- Directed by: Nitin Gawde
- Written by: Umesh Sharma
- Based on: Naiki Devi
- Produced by: Umesh Sharma
- Starring: Khushi Shah; Chunky Panday; Manoj Joshi; Chirag Jani;
- Cinematography: Jaipal Reddy Nimmala
- Edited by: Parth Y. Bhatt
- Music by: Parth B. Thakkar
- Production company: Atree Entertainment
- Distributed by: Rupam Entertainment Pvt Ltd
- Release date: 6 May 2022;
- Running time: 146 minutes
- Country: India
- Language: Gujarati

= Nayika Devi: The Warrior Queen =

Indian historical drama film based on the life of Warrior Queen Nayika Devi

Nayika Devi: The Warrior Queen is a 2022 Gujarati historical drama film directed by Nitin Gawde and produced by Umesh Sharma.
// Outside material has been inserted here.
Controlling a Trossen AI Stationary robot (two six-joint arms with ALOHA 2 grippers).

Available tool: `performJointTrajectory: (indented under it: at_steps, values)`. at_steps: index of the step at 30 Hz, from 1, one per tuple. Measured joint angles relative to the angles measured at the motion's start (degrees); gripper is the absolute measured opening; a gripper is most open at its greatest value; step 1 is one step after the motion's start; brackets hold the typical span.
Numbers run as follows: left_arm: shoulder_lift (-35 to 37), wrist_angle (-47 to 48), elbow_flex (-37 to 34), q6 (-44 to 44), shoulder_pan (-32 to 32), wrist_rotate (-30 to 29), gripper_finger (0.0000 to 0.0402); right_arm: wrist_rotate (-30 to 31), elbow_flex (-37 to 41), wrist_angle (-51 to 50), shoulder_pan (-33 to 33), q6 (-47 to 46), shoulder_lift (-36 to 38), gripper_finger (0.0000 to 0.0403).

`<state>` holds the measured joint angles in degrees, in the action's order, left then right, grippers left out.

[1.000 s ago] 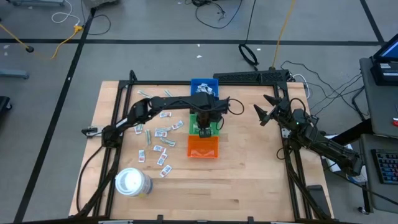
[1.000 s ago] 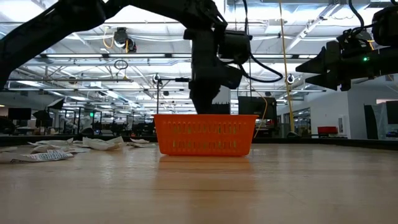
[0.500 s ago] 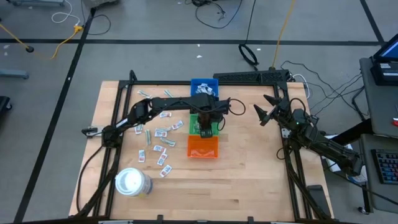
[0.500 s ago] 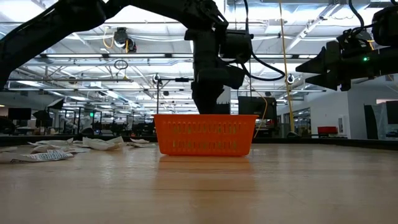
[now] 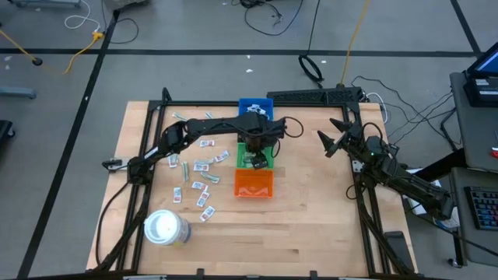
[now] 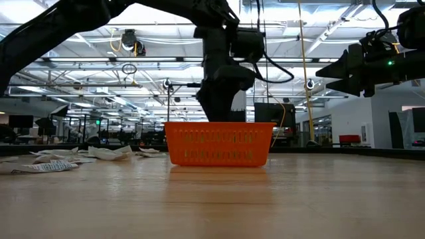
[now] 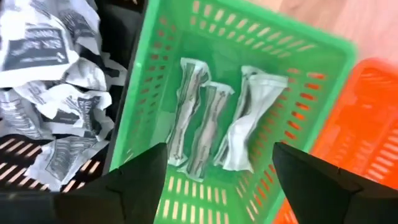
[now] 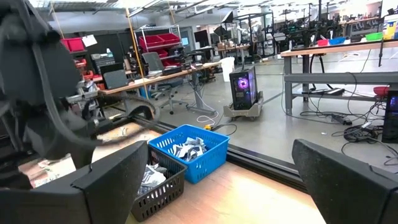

It is based on the life of Chandel-born Solanki Rajput Queen Naiki Devi, played by Khushi Shah, a warrior queen known for defeating Muhammad of Ghor, played by Chunky Panday, the film is based on Battle of Kasahrada. It was released on 6 May 2022.

==Plot==
Nayika Devi, the Warrior Queen is a historical drama set in the 12th century. The film is about India's first female warrior. Tale of Chaulukya, queen of Gujarat, who not only ruled Patan for years but also overthrew Muhammad Ghori on the battlefield in 1178.

==Soundtrack==
The music of the film is composed by Parth Bharat Thakkar and lyrics are written by Chirag Tripathi.

Track listing
| No. | Title | Lyrics | Singer(s) | Length |
|---|---|---|---|---|
| 1. | "Shambhu Shankara" | Chirag Tripathi | Kailash Kher | 3:04 |
| 2. | "Patan Na Patrani" | Chirag Tripathi | Shruti Pathak, Vandana Gadhvi | 3:21 |
| 3. | "Aaj Karo Kesariya" | Chirag Tripathi | Parthiv Gohil, Aditya Gadhvi | 2:35 |
| Total length: |  |  |  | 9:00 |

== Release ==
The film was released theatrically on 6 May 2022.